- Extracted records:
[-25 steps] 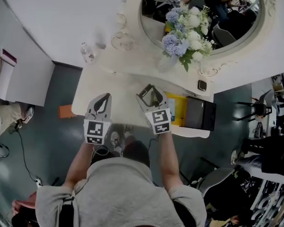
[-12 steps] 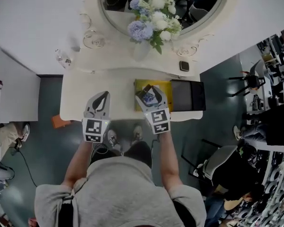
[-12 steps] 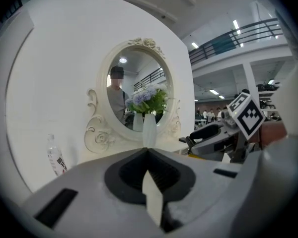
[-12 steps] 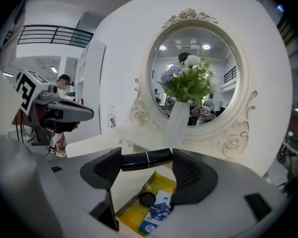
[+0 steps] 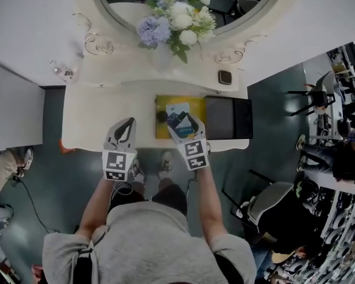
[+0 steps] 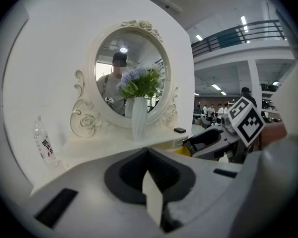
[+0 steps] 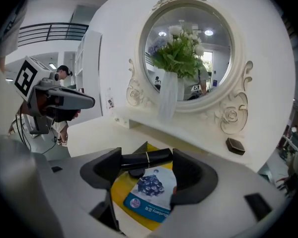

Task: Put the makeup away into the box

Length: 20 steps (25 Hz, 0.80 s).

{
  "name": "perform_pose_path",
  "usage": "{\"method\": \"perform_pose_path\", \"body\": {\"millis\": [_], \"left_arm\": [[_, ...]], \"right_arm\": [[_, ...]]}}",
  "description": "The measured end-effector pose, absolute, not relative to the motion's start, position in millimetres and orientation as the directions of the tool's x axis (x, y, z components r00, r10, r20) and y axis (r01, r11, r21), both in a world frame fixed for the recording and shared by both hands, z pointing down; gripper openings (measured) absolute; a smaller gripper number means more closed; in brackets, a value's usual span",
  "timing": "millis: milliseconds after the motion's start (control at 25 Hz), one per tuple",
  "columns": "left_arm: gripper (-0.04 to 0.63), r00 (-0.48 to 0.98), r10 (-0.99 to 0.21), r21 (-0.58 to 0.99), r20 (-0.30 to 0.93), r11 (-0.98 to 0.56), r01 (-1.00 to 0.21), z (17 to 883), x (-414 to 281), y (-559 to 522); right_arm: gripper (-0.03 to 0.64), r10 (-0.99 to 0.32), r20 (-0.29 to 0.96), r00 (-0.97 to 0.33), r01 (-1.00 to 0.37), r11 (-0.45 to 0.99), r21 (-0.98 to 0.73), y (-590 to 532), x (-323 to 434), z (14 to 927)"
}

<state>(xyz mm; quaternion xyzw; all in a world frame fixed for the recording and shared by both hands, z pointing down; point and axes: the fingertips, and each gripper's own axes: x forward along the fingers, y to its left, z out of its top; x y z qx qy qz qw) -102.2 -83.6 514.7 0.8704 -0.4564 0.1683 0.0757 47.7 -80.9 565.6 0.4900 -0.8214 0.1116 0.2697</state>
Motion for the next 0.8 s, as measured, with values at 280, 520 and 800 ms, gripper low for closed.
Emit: {"method": "perform_pose_path", "body": {"millis": [280, 520, 800], "left_arm": [[0.0, 0.473, -0.774, 0.003, 0.421, -0.52, -0.854, 551, -88, -80], [0.0, 0.433, -0.774, 0.018, 0.463, -0.48, -0.877, 578, -88, -74], [0.0, 0.398, -0.776, 0.034, 0.489, -0.438, -0.898, 595, -90, -69]], "right_arm": [[0.327, -0.654, 0.625, -0.426, -0.814, 0.578, 0.051, -89, 51, 619], [0.327, -0.581, 0.687, -0.436, -0.777, 0.628, 0.038, -90, 51, 656], [0.327, -0.515, 0.75, -0.415, -0.752, 0.658, 0.036, -89, 53, 683]]}}
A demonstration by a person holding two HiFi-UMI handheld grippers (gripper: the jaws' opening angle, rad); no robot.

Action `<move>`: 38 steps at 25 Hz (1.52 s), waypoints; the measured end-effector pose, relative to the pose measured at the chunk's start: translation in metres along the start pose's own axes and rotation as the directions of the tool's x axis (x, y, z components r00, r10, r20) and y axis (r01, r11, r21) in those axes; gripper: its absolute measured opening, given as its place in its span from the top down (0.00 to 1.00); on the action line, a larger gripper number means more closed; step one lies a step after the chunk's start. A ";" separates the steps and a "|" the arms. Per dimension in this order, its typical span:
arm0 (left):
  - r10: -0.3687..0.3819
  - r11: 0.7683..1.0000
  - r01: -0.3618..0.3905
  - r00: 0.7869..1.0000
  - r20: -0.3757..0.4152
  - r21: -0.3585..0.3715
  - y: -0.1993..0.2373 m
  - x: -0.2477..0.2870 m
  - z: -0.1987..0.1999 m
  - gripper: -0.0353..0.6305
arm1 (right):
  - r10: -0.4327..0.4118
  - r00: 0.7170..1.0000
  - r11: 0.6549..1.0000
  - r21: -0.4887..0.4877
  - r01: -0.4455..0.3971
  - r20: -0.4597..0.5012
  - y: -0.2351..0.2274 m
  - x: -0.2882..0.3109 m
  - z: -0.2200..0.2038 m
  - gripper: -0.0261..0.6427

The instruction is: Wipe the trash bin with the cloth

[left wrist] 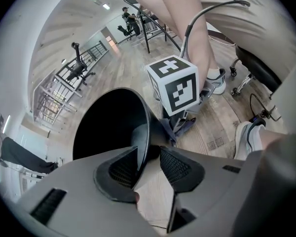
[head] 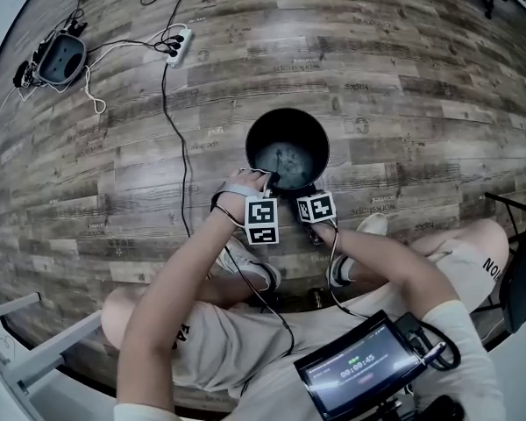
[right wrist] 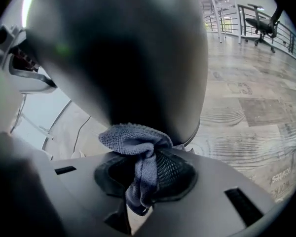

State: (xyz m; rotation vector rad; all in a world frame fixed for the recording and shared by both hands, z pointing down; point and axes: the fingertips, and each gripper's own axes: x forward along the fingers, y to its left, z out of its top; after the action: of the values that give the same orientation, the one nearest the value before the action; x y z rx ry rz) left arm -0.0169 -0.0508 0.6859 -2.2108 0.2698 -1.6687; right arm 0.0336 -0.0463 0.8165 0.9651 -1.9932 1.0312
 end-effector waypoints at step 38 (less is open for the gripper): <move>-0.081 0.987 0.083 0.996 0.021 -0.139 -0.003 -0.009 0.016 0.73 | 0.114 0.991 0.988 0.112 -0.106 -0.068 0.030 -0.128 0.031 0.84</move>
State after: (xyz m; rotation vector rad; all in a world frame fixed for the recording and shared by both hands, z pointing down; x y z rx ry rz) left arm -0.0047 -0.0424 0.6749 -2.3654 0.3039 -1.7228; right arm 0.0635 -0.0227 0.6870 0.8675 -1.9638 1.2287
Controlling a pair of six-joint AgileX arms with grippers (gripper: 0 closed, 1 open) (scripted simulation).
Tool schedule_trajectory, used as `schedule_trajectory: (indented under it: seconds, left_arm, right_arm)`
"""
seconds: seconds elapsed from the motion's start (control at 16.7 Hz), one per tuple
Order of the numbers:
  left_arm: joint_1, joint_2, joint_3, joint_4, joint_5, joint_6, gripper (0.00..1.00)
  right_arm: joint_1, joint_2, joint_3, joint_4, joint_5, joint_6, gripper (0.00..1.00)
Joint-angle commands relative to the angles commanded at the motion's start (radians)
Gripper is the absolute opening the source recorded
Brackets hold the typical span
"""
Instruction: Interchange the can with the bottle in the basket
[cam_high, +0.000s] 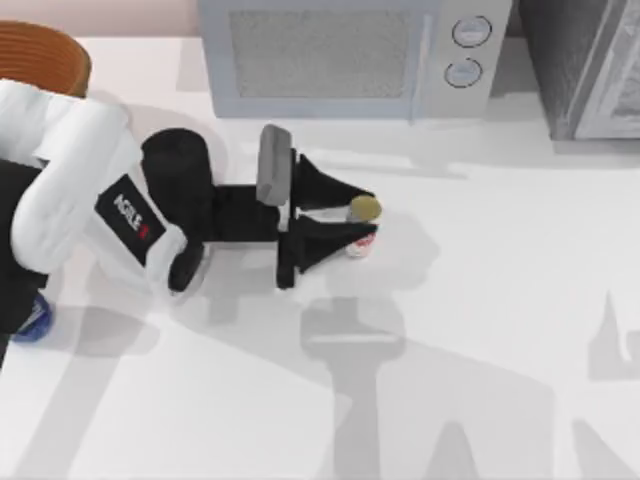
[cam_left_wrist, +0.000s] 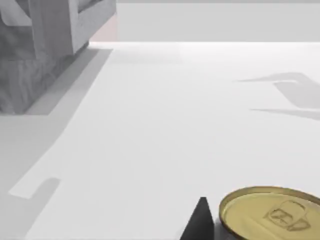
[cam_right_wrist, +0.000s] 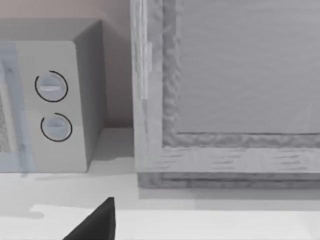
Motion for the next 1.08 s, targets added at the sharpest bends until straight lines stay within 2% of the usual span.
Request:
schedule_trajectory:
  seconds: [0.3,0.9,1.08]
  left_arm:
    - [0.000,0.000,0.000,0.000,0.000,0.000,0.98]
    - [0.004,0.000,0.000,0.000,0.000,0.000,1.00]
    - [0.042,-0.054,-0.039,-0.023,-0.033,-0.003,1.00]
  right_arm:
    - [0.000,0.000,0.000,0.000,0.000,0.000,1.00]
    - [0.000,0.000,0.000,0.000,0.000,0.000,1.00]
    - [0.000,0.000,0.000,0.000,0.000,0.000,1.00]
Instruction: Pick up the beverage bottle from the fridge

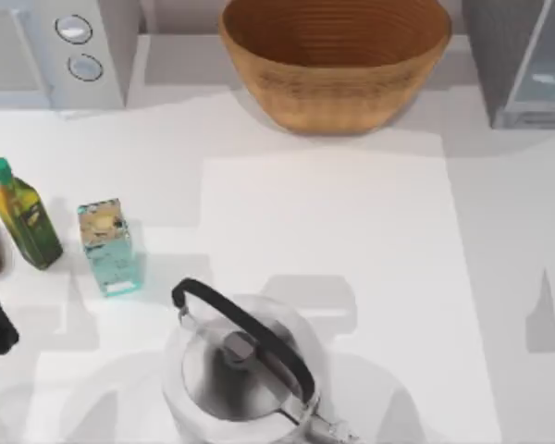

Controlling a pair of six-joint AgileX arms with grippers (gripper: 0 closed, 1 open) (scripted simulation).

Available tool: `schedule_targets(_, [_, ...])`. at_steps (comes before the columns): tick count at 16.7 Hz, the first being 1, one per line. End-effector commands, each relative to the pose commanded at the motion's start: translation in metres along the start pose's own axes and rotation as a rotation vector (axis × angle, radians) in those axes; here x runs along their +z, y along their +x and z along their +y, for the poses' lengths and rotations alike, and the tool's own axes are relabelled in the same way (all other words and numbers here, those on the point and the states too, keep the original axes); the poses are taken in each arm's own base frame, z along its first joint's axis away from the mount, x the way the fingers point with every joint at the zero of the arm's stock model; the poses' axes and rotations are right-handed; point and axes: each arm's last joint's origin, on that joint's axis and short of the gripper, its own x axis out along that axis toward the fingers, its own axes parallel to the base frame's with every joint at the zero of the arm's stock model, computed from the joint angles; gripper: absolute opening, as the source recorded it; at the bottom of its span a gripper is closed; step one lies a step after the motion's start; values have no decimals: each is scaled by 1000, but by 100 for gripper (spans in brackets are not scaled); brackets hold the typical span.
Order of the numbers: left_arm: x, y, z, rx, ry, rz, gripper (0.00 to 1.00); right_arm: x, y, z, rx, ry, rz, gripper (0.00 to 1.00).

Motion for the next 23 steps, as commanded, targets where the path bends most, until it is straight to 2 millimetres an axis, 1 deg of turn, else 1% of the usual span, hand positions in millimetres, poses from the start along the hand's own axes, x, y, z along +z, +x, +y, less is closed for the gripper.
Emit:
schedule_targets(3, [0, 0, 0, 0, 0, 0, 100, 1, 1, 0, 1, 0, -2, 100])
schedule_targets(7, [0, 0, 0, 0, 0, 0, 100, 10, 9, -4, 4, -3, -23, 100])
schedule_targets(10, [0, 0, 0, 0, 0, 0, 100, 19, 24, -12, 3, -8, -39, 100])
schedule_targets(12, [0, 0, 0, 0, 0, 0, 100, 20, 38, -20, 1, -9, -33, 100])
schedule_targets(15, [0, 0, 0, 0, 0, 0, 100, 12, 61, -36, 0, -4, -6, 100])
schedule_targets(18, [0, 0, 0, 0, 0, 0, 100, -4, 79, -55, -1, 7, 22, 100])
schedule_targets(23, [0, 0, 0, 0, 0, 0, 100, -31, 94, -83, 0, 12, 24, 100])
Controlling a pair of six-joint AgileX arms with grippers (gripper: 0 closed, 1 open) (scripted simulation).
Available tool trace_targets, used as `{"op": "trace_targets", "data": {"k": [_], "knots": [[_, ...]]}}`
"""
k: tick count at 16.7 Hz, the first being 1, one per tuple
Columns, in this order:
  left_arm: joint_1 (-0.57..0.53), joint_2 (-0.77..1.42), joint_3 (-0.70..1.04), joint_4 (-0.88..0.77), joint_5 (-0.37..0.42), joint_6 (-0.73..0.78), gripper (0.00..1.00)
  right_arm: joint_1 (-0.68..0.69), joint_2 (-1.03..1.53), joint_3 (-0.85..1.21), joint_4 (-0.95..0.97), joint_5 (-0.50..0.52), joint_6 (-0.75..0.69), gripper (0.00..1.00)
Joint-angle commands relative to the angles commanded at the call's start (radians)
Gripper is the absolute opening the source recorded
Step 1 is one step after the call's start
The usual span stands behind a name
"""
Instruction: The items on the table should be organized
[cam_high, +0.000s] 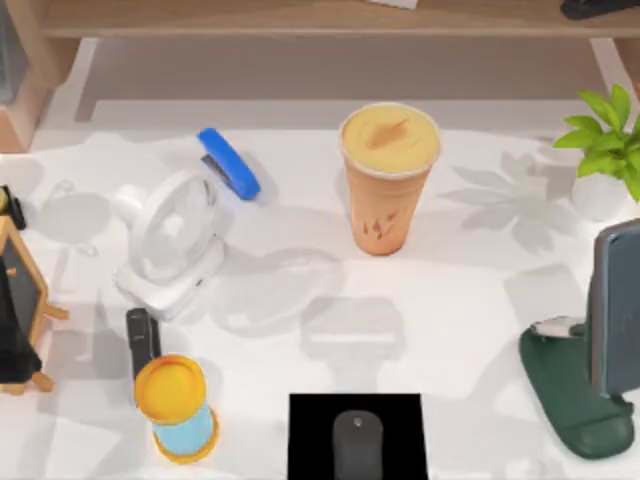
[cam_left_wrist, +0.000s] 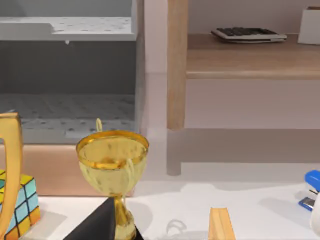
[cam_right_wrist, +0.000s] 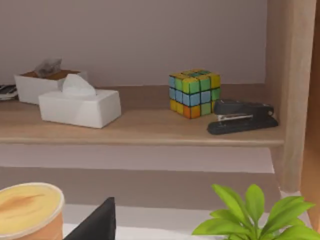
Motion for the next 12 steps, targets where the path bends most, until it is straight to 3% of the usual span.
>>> {"op": "trace_targets", "data": {"k": [6, 12], "knots": [[0.000, 0.000, 0.000, 0.000, 0.000, 0.000, 1.00, -0.261, -0.138, -0.224, 0.124, -0.125, -0.061, 1.00], [0.000, 0.000, 0.000, 0.000, 0.000, 0.000, 1.00, -0.309, -0.158, -0.321, 0.138, -0.150, -0.068, 1.00]]}}
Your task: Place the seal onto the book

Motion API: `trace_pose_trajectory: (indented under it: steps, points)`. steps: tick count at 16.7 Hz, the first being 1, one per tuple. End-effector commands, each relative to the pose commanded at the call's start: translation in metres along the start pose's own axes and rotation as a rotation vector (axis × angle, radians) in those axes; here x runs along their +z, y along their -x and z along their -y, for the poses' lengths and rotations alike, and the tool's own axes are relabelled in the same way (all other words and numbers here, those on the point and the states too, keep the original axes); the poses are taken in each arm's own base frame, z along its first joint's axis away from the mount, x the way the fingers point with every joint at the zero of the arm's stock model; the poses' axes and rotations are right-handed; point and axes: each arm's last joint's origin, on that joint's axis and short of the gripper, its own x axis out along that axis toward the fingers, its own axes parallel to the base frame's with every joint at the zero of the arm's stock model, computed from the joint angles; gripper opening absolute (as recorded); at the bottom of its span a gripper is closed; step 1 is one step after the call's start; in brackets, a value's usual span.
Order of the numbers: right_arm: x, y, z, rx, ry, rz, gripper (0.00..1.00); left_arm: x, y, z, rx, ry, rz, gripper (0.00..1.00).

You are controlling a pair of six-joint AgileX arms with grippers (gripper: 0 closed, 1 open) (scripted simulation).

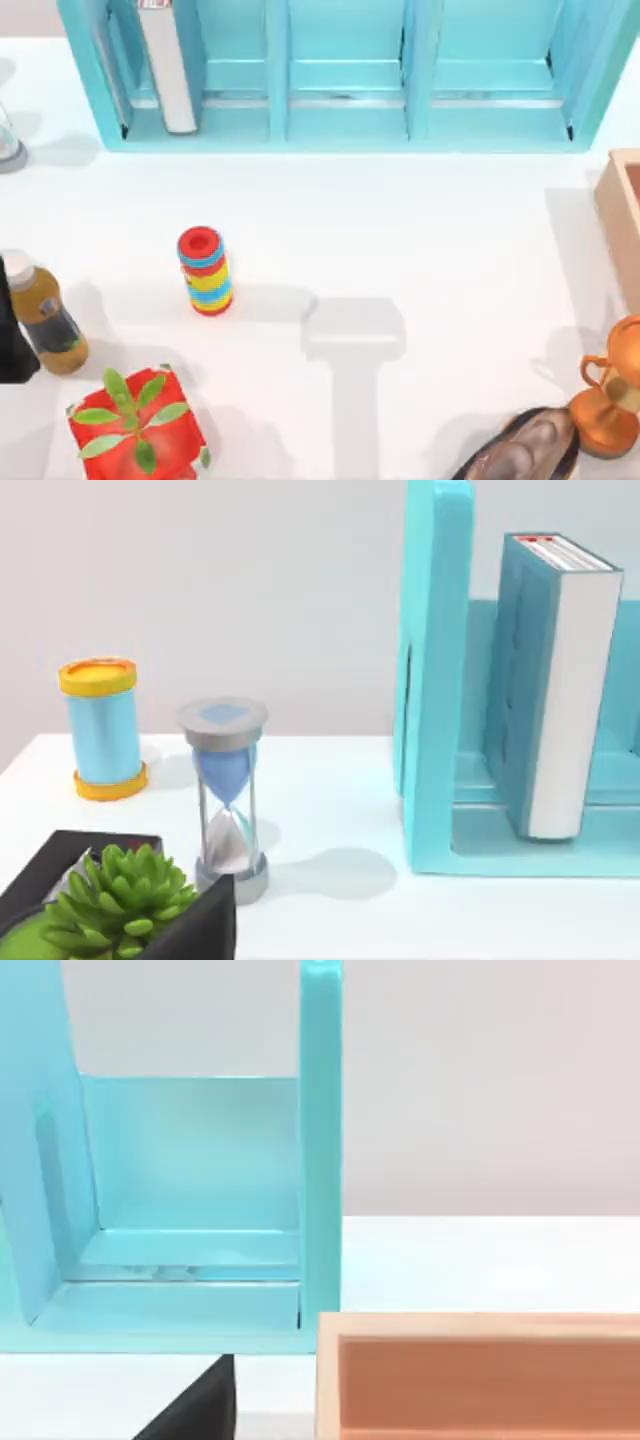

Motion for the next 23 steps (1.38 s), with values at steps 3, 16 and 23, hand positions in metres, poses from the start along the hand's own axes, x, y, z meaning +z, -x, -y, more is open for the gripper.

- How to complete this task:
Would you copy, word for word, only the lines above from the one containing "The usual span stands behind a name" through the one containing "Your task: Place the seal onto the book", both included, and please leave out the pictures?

- Exercise answer:
The usual span stands behind a name
"""
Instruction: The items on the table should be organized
[cam_high, +0.000s] 
[cam_left_wrist, +0.000s] 
[cam_right_wrist, +0.000s] 
Motion for the next 12 steps, targets where the path bends most, until it is straight to 3% of the usual span.
>>> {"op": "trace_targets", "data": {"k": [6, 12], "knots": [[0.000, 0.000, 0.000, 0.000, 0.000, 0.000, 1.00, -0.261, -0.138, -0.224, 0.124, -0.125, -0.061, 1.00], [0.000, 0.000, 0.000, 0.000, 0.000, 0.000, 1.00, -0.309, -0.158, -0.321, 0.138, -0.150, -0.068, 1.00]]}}
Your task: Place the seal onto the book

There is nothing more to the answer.